In July 2025, Secretary of State Marco Rubio announced that USAID would no longer send foreign assistance across the globe.

Rubio noted that USAID had, for decades, failed to ensure the programs it funded actually supported America’s interests.

“Beyond creating a globe-spanning NGO industrial complex at taxpayer expense, USAID has little to show since the end of the Cold War. Development objectives have rarely been met, instability has often worsened, and anti-American sentiment has only grown,” Rubio wrote in a blog post, according to Fox News.

“This era of government-sanctioned inefficiency has officially come to an end. Under the Trump Administration, we will finally have a foreign funding mission in America that prioritizes our national interests. As of July 1st, USAID will officially cease to implement foreign assistance. Foreign assistance programs that align with administration policies—and which advance American interests—will be administered by the State Department, where they will be delivered with more accountability, strategy, and efficiency,” Rubio said.

During the summer of 2025, the DOGE team announced they had eliminated another $14.3 billion in bogus contracts, including international contracts tied to USAID.

Following the funding cuts, the agency went from roughly 10,000–16,000 direct employees (plus hundreds of thousands of contractors and local staff overseas) to under 300 remaining staff.

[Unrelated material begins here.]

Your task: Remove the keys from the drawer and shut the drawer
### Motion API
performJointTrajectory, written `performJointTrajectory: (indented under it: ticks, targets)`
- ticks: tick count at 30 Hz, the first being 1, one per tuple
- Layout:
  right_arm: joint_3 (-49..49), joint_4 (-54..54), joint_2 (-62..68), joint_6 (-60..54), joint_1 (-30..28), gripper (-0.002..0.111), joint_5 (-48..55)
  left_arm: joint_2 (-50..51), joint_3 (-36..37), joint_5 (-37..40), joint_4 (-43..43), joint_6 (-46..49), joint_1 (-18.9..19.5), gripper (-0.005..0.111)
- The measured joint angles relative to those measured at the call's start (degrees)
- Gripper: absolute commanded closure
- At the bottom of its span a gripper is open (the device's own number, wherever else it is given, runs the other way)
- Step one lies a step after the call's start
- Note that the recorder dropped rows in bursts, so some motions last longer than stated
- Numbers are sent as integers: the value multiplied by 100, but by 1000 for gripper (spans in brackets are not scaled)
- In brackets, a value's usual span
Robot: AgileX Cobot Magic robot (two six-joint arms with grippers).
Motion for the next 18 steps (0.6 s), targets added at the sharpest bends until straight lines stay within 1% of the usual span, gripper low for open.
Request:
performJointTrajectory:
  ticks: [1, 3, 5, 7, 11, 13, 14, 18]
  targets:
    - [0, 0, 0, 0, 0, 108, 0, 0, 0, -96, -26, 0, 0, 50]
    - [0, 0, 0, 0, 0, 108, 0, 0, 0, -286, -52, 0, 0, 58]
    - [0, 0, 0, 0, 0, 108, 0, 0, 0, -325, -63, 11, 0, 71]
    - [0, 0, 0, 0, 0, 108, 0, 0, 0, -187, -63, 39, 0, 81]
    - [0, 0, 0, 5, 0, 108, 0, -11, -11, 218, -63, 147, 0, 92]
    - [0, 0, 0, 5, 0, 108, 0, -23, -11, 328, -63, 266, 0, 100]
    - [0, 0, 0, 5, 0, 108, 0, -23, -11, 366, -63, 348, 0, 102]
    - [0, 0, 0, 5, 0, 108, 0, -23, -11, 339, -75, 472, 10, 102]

Over 90–97% of USAID’s workforce was eliminated.

Elisabeth Bumiller and Eileen Sullivan wrote A Year After U.S.A.I.D.’s Death, Fired Workers Find Few Jobs and Much Loss for The New York Times, bemoaning the struggles of the laid-off workers, something thousands of Americans face each day without fawning coverage from the outlet.

The authors share the example of a USAID-funded senior VP,making $272,000, or roughly five times more than the median income of the average American worker.